[proofplan]
We prove the two inequalities $\mathcal{P}(A, 2\varepsilon) \le \mathcal{N}(A, \varepsilon) \le \mathcal{P}(A, \varepsilon)$ separately. For the upper bound $\mathcal{N}(A, \varepsilon) \le \mathcal{P}(A, \varepsilon)$, we show that a maximal $\varepsilon$-separated subset of $A$ is automatically an $\varepsilon$-net. For the lower bound $\mathcal{P}(A, 2\varepsilon) \le \mathcal{N}(A, \varepsilon)$, we show that any $\varepsilon$-covering must assign distinct balls to distinct points of a $2\varepsilon$-separated set, since no single $\varepsilon$-ball can contain two such points.
[/proofplan]
[step:Upper bound: a maximal $\varepsilon$-separated set is an $\varepsilon$-net]
We prove $\mathcal{N}(A, \varepsilon) \le \mathcal{P}(A, \varepsilon)$.

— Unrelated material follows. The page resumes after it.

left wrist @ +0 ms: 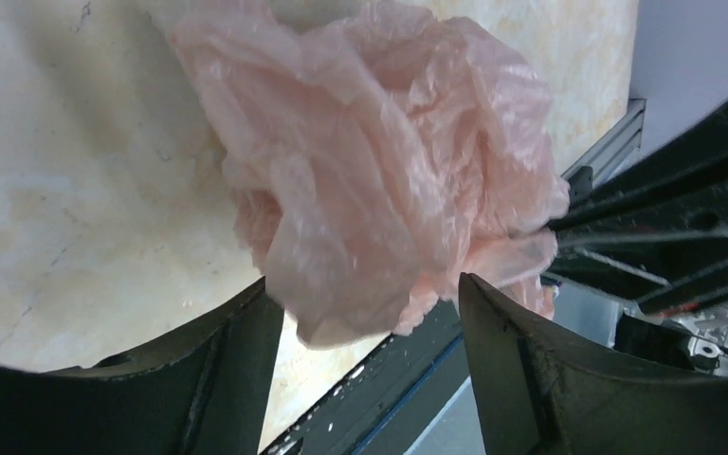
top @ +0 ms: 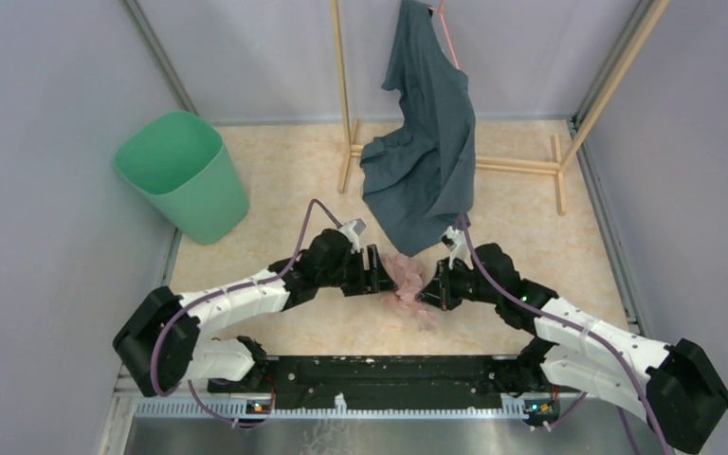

Let $S = \{s_1, \ldots, s_P\} \subset A$ be a maximal $\varepsilon$-separated subset of $A$, meaning $d(s_i, s_j) \ge \varepsilon$ for all $i \neq j$, and no point of $A$ can be added to $S$ while preserving the $\varepsilon$-separation property. Such a maximal set exists: start with any point of $A$ and greedily add points at distance $\ge \varepsilon$ from all previously selected points; the process terminates because $|S| \le \mathcal{P}(A, \varepsilon) < \infty$ (if $\mathcal{P}(A, \varepsilon) = \infty$, the inequality $\mathcal{N}(A, \varepsilon) \le \mathcal{P}(A, \varepsilon)$ holds vacuously).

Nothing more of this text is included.